Il a déploré le fait que les informations rapportées sur ce plan soient « toujours les mêmes », alors qu'il ne s'agit plus aujourd'hui de « remplacer telle personne par telle autre » parce qu'elle n'est pas au goût d'une troisième. « Non, a soutenu Michel Aoun, il ne s'agit plus de cela. »
Explicitant son propos, le chef du CPL a annoncé un changement radical au niveau de « l'orientation et de la ligne d'action de ceux qui gouverneront, et un changement de réflexion de la part des politiciens et des journalistes », jugeant normal qu' « ils » aient besoin de temps pour s'y habituer, les comparant aux hommes qui ont dû s'adapter à des températures polaires après avoir vécu par 50 degrés, ou l'inverse, a-t-il précisé.
Michel Aoun a tenu à tranquilliser tout le monde, assurant que lui-même l'était quant à la formation prochaine d'un gouvernement qu'il prédit « très fonctionnel et harmonieux », même si cela nécessitait du temps. On commencera à « s'inquiéter » quand un mois sera passé, a-t-il plaisanté.
Il a balayé d'une boutade la question d'un journaliste à propos de rumeurs faisant état d'une réunion peu satisfaisante entre Gebran Bassil et Nagib Mikati, déclarant que cette réunion pouvait être « pire ou meilleure » que ce qu'on pense, mais en tous cas, « pas comme ce qu'on en dit ».
À la question de savoir de quel ordre sont les obstacles qui entravent la formation du gouvernement, Michel Aoun a nié avoir mentionné un quelconque obstacle, imputant le retard à « la nécessité » de prendre le temps qu'il faut pour « qu'ils s'habituent » à tous les changements à venir.
Le chef du CPL a ainsi expliqué que le moment de la « délivrance » est arrivé et que chaque être libéré jouit d'une « liberté responsable », et il ne peut alors plus « monopoliser seul la décision ».
Au sujet de sa visite prochaine en Syrie, il a assuré qu'elle était d'abord « un pèlerinage », mais que « les bonnes manières sociales ainsi que les liens d'amitié » commandent de rencontrer certains officiels.

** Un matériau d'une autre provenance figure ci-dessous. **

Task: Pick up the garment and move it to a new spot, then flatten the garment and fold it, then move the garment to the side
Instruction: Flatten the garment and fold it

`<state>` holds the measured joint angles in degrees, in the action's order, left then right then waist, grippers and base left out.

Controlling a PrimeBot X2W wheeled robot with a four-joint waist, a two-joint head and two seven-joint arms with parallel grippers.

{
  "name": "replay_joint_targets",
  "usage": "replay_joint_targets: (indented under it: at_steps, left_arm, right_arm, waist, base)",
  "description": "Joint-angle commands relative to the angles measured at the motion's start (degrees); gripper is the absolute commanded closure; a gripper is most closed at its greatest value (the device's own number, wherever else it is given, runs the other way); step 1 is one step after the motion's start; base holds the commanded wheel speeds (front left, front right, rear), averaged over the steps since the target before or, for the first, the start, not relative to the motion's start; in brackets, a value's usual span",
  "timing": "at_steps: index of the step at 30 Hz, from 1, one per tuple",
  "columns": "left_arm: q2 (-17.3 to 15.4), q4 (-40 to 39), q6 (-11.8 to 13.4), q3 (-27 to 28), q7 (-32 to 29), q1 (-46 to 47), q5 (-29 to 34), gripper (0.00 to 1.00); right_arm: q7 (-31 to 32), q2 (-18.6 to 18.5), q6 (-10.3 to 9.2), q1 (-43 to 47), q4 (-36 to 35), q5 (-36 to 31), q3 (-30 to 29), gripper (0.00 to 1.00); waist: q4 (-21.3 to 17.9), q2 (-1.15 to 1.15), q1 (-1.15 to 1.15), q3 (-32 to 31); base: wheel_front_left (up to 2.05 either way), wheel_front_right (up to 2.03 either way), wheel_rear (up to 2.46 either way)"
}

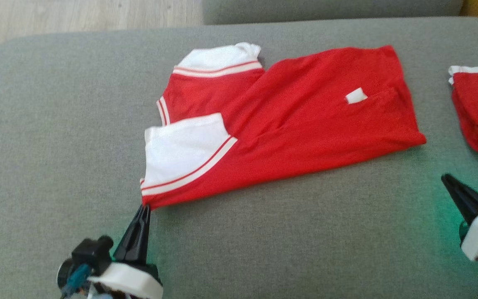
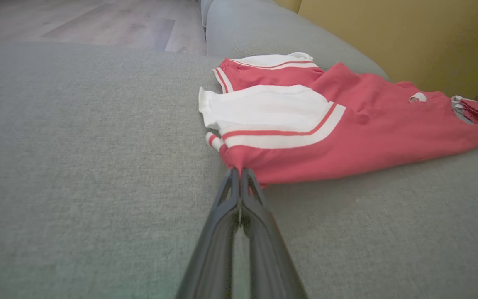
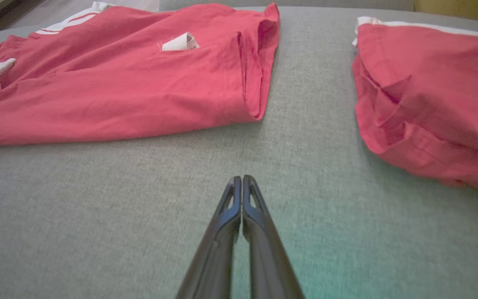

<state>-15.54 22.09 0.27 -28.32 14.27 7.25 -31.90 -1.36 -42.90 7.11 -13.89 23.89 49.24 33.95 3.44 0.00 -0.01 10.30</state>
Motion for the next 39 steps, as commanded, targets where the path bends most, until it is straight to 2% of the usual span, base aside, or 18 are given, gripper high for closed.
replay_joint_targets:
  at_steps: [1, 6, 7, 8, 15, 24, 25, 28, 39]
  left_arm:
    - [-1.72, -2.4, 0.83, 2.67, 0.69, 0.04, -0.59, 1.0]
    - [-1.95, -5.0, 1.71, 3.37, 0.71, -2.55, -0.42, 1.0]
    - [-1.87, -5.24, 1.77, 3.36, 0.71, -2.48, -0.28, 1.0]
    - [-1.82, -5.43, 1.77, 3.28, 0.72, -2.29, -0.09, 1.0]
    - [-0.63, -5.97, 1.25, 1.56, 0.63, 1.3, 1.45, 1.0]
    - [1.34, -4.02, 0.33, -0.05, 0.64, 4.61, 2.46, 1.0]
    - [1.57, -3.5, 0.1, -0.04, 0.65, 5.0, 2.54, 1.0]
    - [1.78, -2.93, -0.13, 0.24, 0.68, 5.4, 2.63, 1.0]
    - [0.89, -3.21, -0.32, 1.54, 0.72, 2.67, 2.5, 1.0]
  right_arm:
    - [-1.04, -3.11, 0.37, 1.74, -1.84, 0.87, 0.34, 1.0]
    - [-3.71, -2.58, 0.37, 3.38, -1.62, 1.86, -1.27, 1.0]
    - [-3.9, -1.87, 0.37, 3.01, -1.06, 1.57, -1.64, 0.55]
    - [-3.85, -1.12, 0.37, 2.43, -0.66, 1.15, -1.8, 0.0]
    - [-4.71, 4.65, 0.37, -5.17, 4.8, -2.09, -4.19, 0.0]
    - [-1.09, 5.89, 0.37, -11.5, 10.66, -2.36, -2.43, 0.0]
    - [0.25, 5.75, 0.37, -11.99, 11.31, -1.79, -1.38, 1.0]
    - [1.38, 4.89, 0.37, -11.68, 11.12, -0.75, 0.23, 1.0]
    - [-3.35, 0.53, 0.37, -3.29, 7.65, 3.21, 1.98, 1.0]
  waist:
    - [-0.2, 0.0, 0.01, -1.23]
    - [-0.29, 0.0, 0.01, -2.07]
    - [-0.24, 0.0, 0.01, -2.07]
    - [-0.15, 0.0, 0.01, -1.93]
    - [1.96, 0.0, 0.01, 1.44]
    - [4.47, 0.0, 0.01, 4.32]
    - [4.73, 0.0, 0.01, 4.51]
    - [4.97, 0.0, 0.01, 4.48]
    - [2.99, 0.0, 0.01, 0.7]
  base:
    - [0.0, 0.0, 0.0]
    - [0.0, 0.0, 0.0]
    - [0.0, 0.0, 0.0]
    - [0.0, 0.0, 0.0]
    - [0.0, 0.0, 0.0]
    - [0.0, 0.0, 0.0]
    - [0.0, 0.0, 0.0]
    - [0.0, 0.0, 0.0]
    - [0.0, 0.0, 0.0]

En tout état de cause, M. Aoun a déclaré que les visites à Damas ne nécessitent « aucun prétexte ».
Sur les rumeurs autour de la possible candidature de l'homme d'affaires Wadih el-Absi pour le poste de vice-président du Conseil, Aoun a répondu qu'il avait « lu cette information dans les journaux », et qu'il avait reçu le jour même, « par hasard », M. Absi à déjeuner, ce dernier « n'ayant pas exprimé le souhait » de participer à la vie politique du pays.
Il a enfin déclaré soutenir « jusque-là » la désignation de Nagib Mikati pour le poste de PM, quand on lui a demandé s'il était d'accord avec lui, mais il est resté vague sur le fait de savoir si la mouture du cabinet était prête mais qu'elle attendait « l'événement » du 14 Mars. Il a demandé à ce sujet aux journalistes quel est cet « événement » dont on lui a juste dit qu'il avait été délocalisé « de la place des Canons au BIEL ».
Signalons que le député Ibrahim Kanaan s'est également exprimé au micro de la VDL Achrafieh autour de la formation du gouvernement et s'est dit favorable à un cabinet d'union nationale, sauf que certains paramètres actuels rendent la chose difficile.
Son collègue Nagy Gharios a pour sa part bien accueilli la participation du Futur et de ses alliés au prochain gouvernement, à condition, a-t-il spécifié, « qu'ils ne posent pas de conditions inacceptables », comme celles qui ont été à l'origine de la chute du cabinet Hariri.
Enfin, Massoud Achkar a souhaité un « renforcement du rôle du chef de l'État » pour que l'accord de Taëf soit pleinement appliqué, estimant que les chrétiens qui avaient été « marginalisés » attendent avec impatience de « participer activement au prochain gouvernement ».